"Proponemos que se realice una encuesta exhaustiva porque quienes conocen mejor los problemas de la estación son quienes utilizan sus servicios, y así podrán expresar su opinión sobre los fallos existentes y aportar sugerencias, alternativas y propuestas para solventarlos", precisa Fuster.

A su parecer "muchos de los problemas se derivan de la concepción megalómana de un proyecto que ha ganado premios arquitectónicos pero que, desde luego, jamás optará a los de comodidad". Sin embargo, estima que "los problemas de modelo y diseño no deberían ser un impedimento insalvable y se pueden hacer muchas cosas para mejorar la eficiencia y la funcionalidad de la estación de ferrocarril y autobuses".

Así, Fuster entiende que habría que mejorar la mala señalización y adoptar soluciones para facilitar recorrer las grandes distancias de un punto a otro de la estación, "desplazamientos que se complican para personas de edad avanzada, con problemas de movilidad o cargadas con maletas", explica el diputado de CHA. También habría que mejorar los espacios vacíos o la deficiente iluminación, colocar marquesinas ahora ausentes, resolver definitivamente los problemas de calefacción y de refrigeración, reparar suelos agrietados, baldosas rotas y goteras recurrentes, propone Fuster.

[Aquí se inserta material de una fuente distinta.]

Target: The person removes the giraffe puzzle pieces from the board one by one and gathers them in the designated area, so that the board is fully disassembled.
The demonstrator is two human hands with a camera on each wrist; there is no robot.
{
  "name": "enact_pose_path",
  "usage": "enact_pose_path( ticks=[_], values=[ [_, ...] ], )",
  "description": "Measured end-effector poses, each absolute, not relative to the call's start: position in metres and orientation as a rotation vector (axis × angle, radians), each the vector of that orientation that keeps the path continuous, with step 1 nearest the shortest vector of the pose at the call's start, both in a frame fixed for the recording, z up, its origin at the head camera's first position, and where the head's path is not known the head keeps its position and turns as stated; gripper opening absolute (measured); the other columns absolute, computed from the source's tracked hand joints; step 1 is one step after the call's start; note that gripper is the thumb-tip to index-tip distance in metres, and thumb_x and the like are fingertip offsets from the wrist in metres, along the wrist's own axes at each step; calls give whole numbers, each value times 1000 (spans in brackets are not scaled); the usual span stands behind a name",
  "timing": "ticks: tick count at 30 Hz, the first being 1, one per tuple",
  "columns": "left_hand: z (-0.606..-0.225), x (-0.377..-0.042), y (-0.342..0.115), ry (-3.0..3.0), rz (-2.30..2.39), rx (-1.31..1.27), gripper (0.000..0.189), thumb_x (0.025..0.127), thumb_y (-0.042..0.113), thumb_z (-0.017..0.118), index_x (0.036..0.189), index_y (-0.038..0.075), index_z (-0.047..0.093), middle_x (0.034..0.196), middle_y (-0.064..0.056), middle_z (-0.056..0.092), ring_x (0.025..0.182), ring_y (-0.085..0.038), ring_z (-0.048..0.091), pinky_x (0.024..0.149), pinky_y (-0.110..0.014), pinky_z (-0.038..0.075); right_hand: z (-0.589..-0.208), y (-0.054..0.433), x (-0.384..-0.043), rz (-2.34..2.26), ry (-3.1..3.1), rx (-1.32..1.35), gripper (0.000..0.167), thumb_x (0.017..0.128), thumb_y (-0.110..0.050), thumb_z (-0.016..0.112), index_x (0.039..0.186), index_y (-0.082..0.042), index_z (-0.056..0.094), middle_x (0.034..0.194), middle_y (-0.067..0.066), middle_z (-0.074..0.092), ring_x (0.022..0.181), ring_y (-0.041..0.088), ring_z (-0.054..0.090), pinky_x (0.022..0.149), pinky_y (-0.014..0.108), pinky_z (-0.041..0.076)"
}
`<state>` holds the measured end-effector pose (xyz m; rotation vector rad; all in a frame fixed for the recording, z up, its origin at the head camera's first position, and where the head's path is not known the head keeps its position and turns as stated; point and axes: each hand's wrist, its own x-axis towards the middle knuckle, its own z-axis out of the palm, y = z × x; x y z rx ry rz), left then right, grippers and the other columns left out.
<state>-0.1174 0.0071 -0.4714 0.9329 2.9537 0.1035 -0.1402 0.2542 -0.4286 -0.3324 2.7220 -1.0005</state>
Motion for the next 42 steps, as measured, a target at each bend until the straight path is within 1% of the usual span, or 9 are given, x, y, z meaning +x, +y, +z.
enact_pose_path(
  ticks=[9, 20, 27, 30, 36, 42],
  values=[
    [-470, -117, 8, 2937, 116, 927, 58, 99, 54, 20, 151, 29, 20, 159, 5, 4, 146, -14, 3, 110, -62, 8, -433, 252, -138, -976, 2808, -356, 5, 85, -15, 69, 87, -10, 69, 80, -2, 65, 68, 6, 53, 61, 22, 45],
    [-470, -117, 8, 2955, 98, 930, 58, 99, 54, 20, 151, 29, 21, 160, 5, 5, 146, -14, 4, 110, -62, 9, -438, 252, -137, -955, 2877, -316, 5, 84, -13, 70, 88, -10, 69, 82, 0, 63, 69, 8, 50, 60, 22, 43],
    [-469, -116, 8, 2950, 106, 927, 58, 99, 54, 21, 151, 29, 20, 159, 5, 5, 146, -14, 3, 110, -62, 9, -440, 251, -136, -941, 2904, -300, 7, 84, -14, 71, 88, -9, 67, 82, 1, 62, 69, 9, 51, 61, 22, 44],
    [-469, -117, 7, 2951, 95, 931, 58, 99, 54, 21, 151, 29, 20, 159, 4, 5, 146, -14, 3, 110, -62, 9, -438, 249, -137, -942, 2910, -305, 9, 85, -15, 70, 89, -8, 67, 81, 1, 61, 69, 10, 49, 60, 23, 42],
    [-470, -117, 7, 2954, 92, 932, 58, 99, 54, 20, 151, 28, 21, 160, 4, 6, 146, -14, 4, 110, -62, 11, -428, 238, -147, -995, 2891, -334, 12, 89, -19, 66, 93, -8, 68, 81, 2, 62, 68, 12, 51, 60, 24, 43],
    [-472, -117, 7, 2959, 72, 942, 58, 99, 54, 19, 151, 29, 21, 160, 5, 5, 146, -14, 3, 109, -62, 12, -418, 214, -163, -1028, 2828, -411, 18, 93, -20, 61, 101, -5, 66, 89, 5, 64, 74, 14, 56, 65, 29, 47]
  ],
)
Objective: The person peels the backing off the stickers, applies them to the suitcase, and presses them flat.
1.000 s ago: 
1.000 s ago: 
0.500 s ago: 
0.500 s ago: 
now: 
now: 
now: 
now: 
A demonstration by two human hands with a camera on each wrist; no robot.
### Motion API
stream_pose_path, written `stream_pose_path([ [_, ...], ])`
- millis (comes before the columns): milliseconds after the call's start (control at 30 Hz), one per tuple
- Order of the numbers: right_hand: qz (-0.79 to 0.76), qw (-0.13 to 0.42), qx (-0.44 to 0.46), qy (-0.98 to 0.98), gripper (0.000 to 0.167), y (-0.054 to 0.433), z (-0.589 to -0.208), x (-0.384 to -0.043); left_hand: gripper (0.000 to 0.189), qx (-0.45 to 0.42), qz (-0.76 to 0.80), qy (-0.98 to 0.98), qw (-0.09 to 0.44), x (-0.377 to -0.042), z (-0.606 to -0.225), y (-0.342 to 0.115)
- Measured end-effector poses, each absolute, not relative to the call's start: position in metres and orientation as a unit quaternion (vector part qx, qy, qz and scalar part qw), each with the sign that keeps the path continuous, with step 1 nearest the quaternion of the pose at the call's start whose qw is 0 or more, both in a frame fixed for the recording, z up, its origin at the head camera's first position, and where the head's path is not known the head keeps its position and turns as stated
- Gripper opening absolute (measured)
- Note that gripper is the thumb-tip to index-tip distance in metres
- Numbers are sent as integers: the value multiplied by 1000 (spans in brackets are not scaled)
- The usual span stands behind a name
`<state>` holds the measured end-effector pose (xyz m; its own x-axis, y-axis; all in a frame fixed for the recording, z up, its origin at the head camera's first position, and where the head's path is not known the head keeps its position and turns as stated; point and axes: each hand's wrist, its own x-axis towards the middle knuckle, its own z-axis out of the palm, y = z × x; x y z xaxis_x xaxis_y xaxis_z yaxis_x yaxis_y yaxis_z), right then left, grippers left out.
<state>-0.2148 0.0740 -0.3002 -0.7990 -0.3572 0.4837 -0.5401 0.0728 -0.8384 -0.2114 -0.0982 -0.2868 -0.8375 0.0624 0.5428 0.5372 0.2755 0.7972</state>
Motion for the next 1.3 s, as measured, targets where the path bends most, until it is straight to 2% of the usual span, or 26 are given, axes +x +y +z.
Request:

El Ministerio de Fomento, a través de ADIF, es el responsable de la estación del AVE y ferrocarril convencional, y el Gobierno de Aragón el titular y responsable de la estación de autobuses, y copartícipe de la sociedad explotadora por lo que Fuster insiste en que "es hora de que se pongan ya las pilas y completen una instalación que costó la friolera de 240 millones y que no obstante no es bien valorada por la ciudadanía precisamente porque no se han resuelto los detalles para hacerla más cómoda y accesible y de uso sencillo e intuitivo".